** Exercise aim **
Go through the data below and return each line where the string "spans" appears.

____

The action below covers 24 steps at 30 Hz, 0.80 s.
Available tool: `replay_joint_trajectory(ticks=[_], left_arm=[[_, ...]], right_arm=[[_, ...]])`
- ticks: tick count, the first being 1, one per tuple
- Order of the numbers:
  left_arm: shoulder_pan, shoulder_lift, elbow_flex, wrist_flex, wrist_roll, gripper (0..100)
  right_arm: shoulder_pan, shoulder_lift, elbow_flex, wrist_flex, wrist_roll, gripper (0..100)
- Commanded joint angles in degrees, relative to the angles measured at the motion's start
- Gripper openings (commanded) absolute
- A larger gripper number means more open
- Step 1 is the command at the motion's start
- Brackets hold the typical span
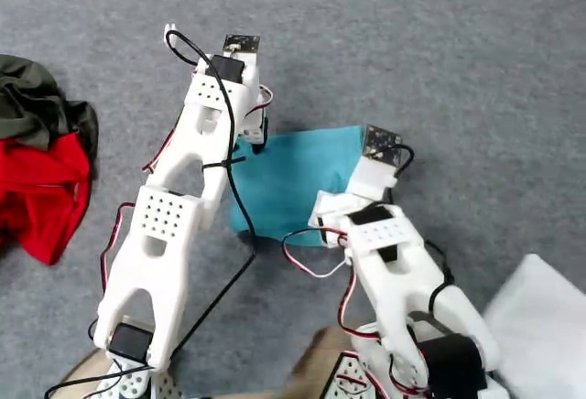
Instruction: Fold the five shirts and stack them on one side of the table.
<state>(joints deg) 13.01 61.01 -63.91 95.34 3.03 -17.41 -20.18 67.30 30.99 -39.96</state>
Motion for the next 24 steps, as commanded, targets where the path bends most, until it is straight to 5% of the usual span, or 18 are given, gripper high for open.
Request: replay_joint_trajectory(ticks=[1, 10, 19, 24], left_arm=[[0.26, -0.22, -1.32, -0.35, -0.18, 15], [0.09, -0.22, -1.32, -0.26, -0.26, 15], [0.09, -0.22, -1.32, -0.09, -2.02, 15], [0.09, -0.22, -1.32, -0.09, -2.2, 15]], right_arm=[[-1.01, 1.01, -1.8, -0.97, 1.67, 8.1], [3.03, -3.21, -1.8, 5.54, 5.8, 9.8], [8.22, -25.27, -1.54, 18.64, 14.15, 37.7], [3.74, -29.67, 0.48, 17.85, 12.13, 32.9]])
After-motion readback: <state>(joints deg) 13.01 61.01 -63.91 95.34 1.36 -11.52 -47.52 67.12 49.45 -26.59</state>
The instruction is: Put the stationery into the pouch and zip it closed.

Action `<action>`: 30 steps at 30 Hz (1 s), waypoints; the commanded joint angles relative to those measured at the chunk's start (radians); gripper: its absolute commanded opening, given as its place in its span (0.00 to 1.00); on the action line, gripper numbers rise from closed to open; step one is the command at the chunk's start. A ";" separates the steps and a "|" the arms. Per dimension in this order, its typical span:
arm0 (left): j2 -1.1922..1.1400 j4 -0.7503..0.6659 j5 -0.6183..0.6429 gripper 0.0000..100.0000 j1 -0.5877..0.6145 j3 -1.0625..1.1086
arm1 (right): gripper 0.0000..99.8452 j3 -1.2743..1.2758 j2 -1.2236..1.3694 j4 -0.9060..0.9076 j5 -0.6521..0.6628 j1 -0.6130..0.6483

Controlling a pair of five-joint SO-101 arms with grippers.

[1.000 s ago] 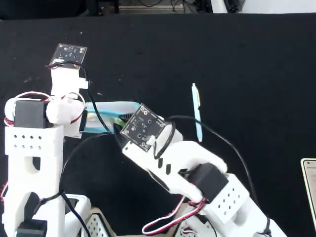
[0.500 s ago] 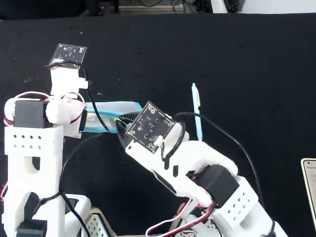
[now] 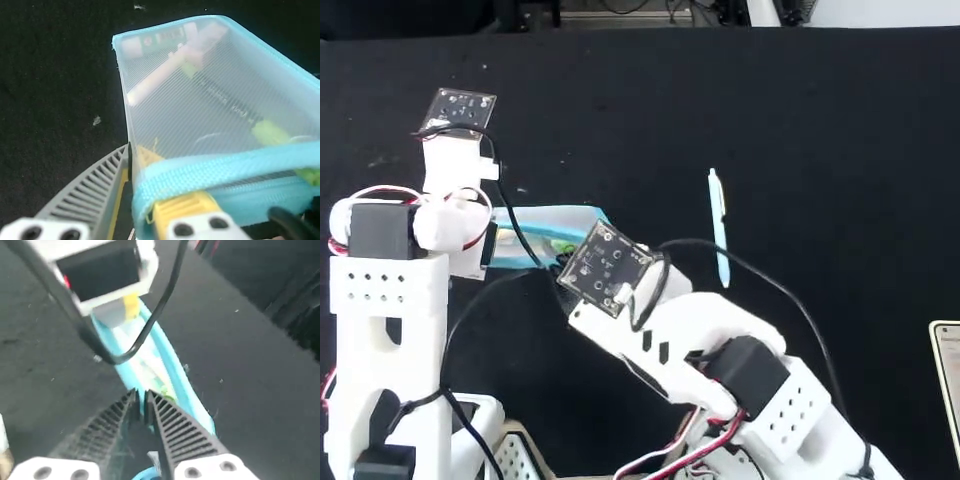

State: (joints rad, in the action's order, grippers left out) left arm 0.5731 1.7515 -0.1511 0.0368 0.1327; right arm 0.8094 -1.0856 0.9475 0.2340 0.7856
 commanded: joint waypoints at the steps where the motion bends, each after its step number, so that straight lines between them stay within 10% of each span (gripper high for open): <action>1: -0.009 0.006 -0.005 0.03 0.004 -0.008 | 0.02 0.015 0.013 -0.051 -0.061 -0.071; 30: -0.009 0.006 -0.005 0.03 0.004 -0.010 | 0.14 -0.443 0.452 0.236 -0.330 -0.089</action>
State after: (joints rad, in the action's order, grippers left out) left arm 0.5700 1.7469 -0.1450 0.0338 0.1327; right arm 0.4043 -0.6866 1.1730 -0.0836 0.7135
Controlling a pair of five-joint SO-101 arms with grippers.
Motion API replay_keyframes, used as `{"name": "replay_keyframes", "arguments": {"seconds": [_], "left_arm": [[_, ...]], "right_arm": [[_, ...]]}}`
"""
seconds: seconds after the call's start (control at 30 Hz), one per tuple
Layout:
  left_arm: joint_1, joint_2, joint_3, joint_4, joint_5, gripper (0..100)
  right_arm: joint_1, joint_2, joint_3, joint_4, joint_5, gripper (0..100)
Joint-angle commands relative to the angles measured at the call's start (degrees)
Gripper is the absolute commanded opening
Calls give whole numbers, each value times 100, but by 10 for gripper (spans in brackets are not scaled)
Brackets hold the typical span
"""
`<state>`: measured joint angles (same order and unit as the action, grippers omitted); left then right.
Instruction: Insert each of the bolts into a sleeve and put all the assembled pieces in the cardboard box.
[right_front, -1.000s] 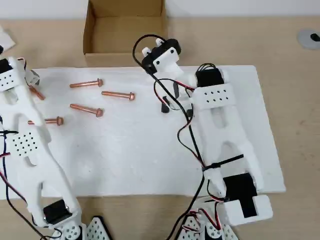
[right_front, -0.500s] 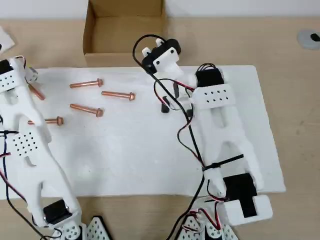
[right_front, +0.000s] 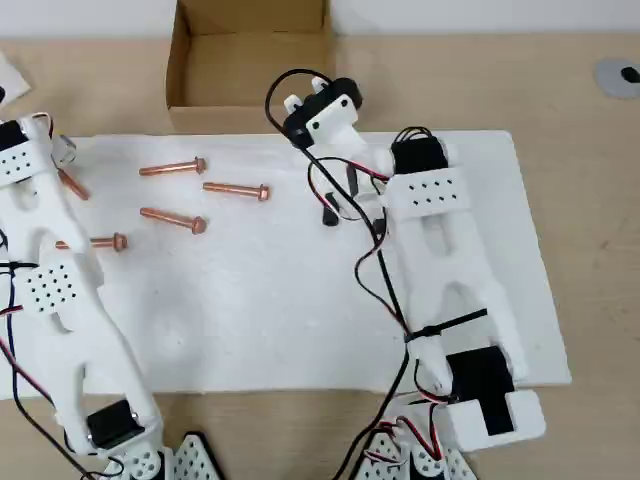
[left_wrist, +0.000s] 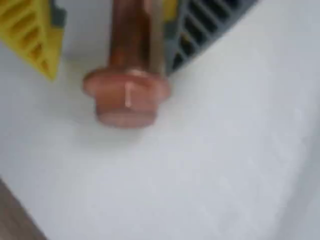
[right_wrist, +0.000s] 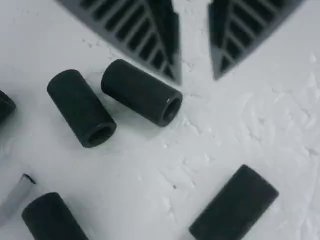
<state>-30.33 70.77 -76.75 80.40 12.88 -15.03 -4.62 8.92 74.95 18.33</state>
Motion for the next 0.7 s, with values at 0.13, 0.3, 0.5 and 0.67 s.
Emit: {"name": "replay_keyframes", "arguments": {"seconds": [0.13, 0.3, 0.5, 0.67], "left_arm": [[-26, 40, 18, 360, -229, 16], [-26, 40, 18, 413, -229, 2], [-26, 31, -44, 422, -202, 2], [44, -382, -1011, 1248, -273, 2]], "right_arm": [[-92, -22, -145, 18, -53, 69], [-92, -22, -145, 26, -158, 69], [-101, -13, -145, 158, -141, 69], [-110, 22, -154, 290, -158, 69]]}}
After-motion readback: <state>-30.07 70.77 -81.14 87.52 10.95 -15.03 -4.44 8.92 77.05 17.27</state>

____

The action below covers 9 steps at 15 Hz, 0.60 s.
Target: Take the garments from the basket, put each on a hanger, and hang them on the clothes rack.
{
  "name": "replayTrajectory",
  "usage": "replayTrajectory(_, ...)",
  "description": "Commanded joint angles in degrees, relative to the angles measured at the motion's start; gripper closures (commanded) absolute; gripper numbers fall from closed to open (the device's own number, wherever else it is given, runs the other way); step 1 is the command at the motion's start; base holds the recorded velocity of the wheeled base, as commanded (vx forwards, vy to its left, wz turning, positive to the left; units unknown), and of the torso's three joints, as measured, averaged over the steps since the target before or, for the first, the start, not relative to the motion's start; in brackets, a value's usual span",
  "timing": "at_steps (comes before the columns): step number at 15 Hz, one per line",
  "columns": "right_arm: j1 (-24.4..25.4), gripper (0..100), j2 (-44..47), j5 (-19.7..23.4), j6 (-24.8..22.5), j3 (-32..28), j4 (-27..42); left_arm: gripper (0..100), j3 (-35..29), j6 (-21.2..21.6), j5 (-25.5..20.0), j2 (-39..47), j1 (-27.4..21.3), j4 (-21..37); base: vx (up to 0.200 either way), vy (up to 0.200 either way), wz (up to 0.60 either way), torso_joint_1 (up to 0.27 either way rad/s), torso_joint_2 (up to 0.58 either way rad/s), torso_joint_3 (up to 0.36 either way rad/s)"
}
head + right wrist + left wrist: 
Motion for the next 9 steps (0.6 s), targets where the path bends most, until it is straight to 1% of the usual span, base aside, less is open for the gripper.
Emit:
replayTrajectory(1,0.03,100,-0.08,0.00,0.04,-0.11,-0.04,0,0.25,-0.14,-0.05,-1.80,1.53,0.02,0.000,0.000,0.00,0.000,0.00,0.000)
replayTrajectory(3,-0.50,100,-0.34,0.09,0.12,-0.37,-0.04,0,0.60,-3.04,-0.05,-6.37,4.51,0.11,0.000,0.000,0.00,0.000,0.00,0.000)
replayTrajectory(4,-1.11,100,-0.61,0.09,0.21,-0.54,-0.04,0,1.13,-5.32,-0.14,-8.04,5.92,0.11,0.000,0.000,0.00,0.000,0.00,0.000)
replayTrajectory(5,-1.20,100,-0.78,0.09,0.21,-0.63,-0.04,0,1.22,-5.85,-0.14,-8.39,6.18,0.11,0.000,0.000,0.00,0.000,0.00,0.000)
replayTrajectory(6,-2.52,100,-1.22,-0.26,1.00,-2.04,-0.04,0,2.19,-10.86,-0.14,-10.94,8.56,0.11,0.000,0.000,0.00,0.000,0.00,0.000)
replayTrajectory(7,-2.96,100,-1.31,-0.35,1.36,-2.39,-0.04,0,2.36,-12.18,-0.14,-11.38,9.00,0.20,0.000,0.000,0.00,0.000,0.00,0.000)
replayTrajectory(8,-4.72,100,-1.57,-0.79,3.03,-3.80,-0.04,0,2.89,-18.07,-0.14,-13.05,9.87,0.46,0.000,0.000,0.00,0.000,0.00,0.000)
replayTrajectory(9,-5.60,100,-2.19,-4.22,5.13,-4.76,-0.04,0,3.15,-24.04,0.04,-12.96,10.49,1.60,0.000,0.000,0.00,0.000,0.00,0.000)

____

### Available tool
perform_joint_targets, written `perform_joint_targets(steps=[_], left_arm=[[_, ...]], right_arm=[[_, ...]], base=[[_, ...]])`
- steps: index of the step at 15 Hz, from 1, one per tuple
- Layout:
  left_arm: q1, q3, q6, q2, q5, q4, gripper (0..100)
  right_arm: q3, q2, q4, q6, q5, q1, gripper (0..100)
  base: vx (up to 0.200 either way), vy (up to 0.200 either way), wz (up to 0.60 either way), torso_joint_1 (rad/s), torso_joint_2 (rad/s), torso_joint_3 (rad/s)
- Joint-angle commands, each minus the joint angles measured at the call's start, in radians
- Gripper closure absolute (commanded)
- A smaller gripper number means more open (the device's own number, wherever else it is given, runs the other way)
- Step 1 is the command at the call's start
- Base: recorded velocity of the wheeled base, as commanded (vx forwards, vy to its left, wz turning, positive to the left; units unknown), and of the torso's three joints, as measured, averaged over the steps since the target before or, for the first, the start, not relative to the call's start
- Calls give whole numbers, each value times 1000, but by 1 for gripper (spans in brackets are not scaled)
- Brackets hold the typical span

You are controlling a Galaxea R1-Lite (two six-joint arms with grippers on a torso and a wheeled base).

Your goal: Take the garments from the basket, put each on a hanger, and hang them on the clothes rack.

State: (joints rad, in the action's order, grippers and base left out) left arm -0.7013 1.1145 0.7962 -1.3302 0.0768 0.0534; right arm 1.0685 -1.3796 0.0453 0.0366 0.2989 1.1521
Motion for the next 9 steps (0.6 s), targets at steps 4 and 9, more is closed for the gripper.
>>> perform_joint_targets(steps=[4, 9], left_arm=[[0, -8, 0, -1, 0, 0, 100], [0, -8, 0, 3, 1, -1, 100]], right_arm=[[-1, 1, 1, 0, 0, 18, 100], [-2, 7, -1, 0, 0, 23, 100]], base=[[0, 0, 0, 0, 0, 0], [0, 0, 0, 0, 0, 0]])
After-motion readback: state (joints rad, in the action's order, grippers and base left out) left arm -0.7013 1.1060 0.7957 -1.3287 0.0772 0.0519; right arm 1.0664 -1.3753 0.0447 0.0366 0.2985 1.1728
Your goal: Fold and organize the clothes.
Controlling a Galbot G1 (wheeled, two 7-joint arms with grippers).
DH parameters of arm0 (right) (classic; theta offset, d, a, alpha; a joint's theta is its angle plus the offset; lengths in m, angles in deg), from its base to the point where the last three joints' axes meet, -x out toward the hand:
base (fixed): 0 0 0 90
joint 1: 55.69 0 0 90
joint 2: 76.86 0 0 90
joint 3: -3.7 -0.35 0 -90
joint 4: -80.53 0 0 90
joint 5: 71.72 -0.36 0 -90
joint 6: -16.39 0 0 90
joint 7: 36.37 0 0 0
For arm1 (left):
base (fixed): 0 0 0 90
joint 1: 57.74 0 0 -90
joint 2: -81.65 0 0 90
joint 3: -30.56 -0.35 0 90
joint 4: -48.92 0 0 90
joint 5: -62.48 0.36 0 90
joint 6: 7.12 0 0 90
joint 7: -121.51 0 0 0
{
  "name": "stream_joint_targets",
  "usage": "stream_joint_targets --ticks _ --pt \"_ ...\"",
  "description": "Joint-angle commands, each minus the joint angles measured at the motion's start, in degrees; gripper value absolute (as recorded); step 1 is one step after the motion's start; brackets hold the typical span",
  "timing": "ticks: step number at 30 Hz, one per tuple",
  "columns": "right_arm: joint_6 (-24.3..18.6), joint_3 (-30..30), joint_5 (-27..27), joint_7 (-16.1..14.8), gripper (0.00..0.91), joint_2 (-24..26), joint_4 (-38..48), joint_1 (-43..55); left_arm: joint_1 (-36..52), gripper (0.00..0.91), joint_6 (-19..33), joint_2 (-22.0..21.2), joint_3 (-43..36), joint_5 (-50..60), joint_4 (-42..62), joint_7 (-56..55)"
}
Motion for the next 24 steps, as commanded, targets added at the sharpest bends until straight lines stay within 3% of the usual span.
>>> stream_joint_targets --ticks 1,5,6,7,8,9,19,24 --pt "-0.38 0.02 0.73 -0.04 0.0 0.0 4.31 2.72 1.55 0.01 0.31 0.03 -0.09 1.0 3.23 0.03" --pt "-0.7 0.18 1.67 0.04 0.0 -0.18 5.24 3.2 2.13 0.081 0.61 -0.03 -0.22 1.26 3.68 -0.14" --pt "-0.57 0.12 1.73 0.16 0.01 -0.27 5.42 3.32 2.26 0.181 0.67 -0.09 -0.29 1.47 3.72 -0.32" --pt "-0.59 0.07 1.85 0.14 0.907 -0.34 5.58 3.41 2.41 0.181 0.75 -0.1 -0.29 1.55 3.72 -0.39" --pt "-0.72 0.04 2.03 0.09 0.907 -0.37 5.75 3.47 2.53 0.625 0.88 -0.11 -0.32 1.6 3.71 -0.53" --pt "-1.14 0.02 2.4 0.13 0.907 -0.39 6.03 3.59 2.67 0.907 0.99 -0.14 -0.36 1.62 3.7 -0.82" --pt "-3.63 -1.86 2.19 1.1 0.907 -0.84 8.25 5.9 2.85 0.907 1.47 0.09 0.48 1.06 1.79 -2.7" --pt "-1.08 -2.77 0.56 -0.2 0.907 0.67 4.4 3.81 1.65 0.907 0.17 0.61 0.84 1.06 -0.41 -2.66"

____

** Solution to this task **
Calls give whole numbers, each value times 100, but by 10 for gripper (spans in brackets are not scaled)
- Calls give whole numbers, each value times 1000, but by 1 for gripper (spans in brackets are not scaled)

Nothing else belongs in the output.